Trapezites praxedes, commonly known as the southern silver ochre or praxedes skipper, is a species of butterfly in the family Hesperiidae. It is endemic to Australia, where it occurs in New South Wales, Queensland and Victoria.

== Description ==
Trapezites praxedes adults are brown above and purplish-brown below with yellow or orange markings on the wings and a wingspan of approximately 29 mm. From above, the forewings each exhibit three large yellow central spots, a median yellow spot near the dorsum and a band of three small yellow subapical spots, while the hindwings each exhibit a broad orange-yellow central band. From below, the forewings exhibit similar markings to those seen from above. The ventral surface of the hindwings exhibit sexual dichromatism: when viewed from below, males exhibit three large and several small silvery spots on the hindwings while the hindwings of females are marked with several brown rings instead. Eggs are dome shaped, cream to white in colour with irregular reddish-orange bands, measuring approximately 1.1 mm in diameter with 18 longitudinal ribs. Larvae are reddish-brown with a faint brown middorsal line and a brown head with lighter spots, measuring up to 24 mm in length.

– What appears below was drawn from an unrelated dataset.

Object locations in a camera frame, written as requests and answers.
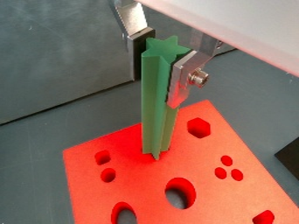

Pupae are pinkish-brown, marked with black dots and covered in a waxy white powder.

This species is extremely similar in appearance to Trapezites maheta and distinguishing between the two is difficult, even with pinned specimens.

== Behaviour and life cycle ==
Adults fly quickly, feeding readily at flowers close to the ground but also high in the canopy. Adult females lay their eggs singly on leaves at the base of the species' host plants, which include several species of mat-rushes: Lomandra confertifolia, Lomandra laxa, Lomandra longifolia, Lomandra obliqua, and Lomandra spicata. Once hatched, the larvae construct a shelter at the base of the host plant, resting in their shelter during the day and emerging to feed at night. Larvae overwinter inside their larval shelters. Pupation may occur inside the larval shelter or in a curled dead leaf near the base of the host plant. Adults emerge primarily in January, but have been recorded from September to May.